§ TASK OBJECTIVE
Start with the first line of the records below. Output each line exactly, ending with the one that contains "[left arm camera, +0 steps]".

--- RECORDS TO USE Enclosed Below ---

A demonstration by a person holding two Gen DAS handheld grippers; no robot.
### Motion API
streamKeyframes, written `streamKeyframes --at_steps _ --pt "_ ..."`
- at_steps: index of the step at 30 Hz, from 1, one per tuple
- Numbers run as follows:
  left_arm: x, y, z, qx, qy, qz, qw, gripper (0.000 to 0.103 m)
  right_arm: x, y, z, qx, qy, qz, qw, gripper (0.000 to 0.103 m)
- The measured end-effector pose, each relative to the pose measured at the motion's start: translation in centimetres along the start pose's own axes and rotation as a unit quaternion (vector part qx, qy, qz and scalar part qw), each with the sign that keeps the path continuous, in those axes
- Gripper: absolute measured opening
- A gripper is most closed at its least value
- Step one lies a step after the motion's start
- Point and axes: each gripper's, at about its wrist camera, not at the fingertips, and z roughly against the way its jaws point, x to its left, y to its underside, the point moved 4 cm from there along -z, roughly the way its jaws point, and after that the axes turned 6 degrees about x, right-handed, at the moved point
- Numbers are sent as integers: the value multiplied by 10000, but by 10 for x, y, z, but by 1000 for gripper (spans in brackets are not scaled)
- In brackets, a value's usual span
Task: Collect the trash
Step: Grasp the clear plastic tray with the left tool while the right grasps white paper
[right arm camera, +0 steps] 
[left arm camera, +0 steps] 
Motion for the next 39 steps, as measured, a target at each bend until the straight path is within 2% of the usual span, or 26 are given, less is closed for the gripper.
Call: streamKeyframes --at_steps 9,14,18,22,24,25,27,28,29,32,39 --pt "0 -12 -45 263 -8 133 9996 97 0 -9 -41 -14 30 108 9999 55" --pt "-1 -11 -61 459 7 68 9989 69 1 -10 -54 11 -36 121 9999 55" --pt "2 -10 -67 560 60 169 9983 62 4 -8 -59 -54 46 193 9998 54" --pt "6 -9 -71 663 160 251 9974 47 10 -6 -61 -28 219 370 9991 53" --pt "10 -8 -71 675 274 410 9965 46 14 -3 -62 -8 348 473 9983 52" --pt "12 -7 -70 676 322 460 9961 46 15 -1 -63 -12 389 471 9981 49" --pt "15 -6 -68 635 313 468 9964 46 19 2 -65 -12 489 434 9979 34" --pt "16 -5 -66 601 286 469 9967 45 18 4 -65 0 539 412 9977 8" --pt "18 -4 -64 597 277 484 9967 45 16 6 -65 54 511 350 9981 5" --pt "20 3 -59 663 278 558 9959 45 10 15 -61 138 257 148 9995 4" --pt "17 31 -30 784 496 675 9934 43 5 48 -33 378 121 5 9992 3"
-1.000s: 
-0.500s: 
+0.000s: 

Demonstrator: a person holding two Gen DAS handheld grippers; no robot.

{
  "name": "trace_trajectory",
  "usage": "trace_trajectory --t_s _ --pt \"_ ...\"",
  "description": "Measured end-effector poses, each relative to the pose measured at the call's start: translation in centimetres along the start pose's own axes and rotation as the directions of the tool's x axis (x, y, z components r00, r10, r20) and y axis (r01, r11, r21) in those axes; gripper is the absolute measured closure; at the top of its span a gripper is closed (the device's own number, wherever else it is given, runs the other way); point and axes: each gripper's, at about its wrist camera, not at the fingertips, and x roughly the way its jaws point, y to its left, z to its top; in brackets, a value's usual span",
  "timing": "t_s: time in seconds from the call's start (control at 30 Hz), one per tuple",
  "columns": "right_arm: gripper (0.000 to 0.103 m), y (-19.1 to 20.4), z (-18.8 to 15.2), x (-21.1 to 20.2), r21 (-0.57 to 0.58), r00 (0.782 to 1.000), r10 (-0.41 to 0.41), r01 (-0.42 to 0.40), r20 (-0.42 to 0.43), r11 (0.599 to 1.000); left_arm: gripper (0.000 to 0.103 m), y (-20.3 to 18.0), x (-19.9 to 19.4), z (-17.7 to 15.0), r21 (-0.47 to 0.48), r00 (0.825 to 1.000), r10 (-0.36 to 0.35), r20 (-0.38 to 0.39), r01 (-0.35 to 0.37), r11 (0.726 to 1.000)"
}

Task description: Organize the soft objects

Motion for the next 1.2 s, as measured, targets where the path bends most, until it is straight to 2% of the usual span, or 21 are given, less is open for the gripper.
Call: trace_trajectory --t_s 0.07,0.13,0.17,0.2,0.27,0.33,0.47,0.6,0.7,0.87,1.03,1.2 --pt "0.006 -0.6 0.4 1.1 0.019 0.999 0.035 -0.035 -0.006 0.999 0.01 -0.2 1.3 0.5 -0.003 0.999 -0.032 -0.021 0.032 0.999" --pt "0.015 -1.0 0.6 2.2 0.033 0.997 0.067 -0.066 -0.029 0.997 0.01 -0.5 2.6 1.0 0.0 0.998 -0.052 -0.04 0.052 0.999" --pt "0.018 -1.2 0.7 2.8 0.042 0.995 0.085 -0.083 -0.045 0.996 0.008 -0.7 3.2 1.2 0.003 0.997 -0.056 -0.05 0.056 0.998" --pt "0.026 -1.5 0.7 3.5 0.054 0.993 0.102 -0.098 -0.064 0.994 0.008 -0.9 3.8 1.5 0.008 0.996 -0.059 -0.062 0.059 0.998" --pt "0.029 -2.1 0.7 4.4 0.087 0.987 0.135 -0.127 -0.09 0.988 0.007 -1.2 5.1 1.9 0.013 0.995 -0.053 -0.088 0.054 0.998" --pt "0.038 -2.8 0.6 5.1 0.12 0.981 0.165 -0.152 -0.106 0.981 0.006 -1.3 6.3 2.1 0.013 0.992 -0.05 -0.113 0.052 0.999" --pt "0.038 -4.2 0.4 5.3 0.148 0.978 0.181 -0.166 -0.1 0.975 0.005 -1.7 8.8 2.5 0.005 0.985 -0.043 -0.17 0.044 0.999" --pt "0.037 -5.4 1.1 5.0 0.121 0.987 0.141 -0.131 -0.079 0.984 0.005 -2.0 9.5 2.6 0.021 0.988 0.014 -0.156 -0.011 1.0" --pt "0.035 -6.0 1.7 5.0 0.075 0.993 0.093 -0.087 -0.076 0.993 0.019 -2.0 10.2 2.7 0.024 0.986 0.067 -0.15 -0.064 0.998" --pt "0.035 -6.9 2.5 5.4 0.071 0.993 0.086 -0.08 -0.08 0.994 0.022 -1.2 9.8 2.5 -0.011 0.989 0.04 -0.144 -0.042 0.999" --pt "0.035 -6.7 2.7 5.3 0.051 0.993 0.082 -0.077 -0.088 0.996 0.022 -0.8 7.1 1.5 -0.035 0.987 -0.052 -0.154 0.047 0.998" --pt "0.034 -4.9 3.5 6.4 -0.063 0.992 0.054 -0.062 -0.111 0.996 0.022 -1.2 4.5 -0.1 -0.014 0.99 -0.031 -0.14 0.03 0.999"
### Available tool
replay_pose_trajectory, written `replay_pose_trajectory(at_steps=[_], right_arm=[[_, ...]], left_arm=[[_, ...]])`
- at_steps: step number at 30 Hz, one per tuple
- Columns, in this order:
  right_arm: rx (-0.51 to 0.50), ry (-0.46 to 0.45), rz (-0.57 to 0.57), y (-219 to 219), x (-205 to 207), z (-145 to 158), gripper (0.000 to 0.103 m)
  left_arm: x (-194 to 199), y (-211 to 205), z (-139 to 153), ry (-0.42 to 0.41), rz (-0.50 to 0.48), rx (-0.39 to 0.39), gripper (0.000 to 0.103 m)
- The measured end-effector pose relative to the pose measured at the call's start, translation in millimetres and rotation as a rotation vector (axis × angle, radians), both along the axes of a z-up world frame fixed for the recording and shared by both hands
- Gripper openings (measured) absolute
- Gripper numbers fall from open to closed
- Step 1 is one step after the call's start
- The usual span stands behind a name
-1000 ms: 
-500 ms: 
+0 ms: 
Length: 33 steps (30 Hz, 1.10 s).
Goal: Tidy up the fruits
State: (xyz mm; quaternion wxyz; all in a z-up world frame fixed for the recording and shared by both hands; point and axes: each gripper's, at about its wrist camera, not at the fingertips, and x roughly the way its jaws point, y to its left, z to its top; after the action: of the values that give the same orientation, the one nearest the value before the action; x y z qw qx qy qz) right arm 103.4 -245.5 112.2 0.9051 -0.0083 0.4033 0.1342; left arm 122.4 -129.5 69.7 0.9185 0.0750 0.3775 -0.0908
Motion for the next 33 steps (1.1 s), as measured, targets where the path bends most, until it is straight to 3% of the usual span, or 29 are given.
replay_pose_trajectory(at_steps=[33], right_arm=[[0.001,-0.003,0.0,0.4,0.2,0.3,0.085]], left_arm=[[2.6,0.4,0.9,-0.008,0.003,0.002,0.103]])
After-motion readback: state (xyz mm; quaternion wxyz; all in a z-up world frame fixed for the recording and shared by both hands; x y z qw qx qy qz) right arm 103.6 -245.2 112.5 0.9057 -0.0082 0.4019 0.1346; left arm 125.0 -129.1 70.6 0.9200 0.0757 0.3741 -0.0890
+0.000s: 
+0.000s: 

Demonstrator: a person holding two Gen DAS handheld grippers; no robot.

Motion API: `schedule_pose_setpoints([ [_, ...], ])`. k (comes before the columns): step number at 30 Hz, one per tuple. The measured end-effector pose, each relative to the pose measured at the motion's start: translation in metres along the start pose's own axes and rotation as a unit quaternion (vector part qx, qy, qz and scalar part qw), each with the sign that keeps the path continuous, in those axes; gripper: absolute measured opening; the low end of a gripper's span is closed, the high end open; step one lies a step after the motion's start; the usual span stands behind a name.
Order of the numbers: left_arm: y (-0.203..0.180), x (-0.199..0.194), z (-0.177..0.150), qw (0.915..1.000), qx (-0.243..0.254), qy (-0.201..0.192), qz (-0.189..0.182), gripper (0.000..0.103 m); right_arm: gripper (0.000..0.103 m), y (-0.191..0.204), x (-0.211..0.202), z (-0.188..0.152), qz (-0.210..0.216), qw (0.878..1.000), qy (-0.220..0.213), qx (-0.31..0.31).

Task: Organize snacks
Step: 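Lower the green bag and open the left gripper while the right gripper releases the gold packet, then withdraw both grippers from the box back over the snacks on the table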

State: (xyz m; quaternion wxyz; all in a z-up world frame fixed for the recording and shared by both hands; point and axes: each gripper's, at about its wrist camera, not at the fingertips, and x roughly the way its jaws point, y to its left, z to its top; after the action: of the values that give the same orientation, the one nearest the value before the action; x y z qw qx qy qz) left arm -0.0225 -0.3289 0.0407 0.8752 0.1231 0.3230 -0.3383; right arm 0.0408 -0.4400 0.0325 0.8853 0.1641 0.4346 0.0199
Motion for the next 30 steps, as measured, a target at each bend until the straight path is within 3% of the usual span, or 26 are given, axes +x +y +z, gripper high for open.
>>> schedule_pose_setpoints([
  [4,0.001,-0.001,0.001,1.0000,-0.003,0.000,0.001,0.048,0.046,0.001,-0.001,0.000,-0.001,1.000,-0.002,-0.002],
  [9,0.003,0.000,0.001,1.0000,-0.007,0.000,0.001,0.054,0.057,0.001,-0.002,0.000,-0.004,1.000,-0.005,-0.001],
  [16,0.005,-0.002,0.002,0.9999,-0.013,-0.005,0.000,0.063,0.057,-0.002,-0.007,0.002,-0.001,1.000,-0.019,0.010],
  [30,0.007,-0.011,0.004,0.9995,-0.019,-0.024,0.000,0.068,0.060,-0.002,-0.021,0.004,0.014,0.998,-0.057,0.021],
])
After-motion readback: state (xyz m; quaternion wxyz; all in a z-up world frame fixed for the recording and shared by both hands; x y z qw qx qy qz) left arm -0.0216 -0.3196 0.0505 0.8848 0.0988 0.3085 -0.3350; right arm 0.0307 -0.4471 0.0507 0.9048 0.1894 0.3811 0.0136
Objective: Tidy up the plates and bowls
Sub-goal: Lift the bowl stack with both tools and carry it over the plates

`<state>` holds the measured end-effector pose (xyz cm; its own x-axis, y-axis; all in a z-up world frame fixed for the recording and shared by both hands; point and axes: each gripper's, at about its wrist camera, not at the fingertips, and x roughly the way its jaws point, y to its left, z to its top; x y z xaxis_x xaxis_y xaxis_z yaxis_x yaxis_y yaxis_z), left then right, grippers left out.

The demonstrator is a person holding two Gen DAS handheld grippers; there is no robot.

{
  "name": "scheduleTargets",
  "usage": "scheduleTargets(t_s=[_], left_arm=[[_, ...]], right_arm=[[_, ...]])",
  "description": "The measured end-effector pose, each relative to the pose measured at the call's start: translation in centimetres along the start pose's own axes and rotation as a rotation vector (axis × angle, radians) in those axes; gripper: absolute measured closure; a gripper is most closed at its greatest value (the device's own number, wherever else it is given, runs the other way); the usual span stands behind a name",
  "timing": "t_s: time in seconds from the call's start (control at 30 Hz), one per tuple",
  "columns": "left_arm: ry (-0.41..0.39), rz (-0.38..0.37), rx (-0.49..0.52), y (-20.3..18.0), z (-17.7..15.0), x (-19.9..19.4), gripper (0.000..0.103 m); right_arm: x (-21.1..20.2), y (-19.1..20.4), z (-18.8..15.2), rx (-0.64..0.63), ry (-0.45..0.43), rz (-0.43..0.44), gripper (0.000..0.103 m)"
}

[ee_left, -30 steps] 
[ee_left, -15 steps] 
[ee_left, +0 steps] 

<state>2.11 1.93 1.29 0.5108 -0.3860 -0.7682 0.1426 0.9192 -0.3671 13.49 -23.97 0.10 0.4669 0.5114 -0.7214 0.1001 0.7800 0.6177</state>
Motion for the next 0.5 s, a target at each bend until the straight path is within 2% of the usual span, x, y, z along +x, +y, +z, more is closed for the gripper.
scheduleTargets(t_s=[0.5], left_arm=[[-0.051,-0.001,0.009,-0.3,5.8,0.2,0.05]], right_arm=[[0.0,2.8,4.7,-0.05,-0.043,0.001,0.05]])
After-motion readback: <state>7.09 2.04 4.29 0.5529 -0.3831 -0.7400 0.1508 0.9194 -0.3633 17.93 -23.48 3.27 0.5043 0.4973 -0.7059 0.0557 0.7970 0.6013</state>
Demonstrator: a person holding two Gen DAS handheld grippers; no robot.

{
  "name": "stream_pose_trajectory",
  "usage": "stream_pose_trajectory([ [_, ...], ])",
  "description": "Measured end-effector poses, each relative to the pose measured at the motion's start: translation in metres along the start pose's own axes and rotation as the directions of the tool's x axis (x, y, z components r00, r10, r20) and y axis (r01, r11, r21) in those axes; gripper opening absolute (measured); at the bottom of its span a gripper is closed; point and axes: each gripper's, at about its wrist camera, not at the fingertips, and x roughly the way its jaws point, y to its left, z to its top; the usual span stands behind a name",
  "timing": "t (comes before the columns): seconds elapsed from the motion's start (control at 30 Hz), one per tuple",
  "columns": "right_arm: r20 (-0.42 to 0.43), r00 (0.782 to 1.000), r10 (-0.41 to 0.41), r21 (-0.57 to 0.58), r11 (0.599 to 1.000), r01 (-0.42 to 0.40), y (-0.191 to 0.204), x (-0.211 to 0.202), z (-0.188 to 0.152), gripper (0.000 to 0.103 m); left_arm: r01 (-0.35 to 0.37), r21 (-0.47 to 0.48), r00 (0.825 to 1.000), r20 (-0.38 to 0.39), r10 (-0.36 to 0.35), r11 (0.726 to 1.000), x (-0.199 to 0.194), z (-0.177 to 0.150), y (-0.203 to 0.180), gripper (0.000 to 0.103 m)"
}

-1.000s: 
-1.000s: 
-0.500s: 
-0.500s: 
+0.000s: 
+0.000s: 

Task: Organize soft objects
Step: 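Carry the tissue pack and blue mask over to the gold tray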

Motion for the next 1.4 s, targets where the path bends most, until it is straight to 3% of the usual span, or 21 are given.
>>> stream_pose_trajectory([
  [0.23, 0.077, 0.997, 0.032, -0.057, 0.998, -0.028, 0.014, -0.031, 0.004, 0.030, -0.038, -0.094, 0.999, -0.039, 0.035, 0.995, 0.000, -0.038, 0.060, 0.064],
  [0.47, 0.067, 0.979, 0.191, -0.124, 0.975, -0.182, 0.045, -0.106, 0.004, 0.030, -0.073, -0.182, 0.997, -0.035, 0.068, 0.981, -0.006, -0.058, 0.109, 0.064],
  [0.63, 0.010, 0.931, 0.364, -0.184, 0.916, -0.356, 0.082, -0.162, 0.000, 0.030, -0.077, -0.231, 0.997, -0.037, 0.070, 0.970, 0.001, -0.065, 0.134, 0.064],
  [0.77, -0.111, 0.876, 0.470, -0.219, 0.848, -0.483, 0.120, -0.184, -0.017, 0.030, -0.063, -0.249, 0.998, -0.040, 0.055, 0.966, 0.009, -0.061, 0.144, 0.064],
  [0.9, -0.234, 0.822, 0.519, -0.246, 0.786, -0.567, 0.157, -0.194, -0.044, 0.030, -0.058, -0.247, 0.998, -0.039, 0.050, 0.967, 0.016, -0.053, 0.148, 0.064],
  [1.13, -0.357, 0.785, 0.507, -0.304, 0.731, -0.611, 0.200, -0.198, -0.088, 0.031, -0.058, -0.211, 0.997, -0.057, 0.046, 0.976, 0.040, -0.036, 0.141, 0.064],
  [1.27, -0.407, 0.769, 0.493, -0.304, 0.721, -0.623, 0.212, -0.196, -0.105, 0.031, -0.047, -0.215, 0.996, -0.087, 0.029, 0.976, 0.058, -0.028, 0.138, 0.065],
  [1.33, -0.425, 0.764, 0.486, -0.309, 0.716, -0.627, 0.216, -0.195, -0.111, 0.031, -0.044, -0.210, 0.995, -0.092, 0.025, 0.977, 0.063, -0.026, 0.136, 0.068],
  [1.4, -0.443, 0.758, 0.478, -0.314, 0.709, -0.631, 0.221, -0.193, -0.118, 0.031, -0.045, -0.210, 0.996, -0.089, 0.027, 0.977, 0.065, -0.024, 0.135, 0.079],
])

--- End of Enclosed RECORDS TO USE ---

§ SOLUTION TO THIS PROBLEM
A demonstration by a person holding two Gen DAS handheld grippers; no robot.
### Motion API
streamKeyframes, written `streamKeyframes --at_steps _ --pt "_ ..."`
- at_steps: index of the step at 30 Hz, from 1, one per tuple
- Numbers run as follows:
  left_arm: x, y, z, qx, qy, qz, qw, gripper (0.000 to 0.103 m)
  right_arm: x, y, z, qx, qy, qz, qw, gripper (0.000 to 0.103 m)
- The measured end-effector pose, each relative to the pose measured at the motion's start: translation in centimetres along the start pose's own axes and rotation as a unit quaternion (vector part qx, qy, qz and scalar part qw), each with the sign that keeps the path continuous, in those axes
- Gripper: absolute measured opening
- A gripper is most closed at its least value
- Step one lies a step after the motion's start
- Point and axes: each gripper's, at about its wrist camera, not at the fingertips, and z roughly against the way its jaws point, x to its left, y to its underside, the point moved 4 cm from there along -z, roughly the way its jaws point, and after that the axes turned 6 degrees about x, right-handed, at the moved point
- Numbers are sent as integers: the value multiplied by 10000, but by 10 for x, y, z, but by 1000 for gripper (spans in brackets are not scaled)
- In brackets, a value's usual span
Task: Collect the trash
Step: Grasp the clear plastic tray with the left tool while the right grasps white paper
[right arm camera, +0 steps] 
[left arm camera, +0 steps] 

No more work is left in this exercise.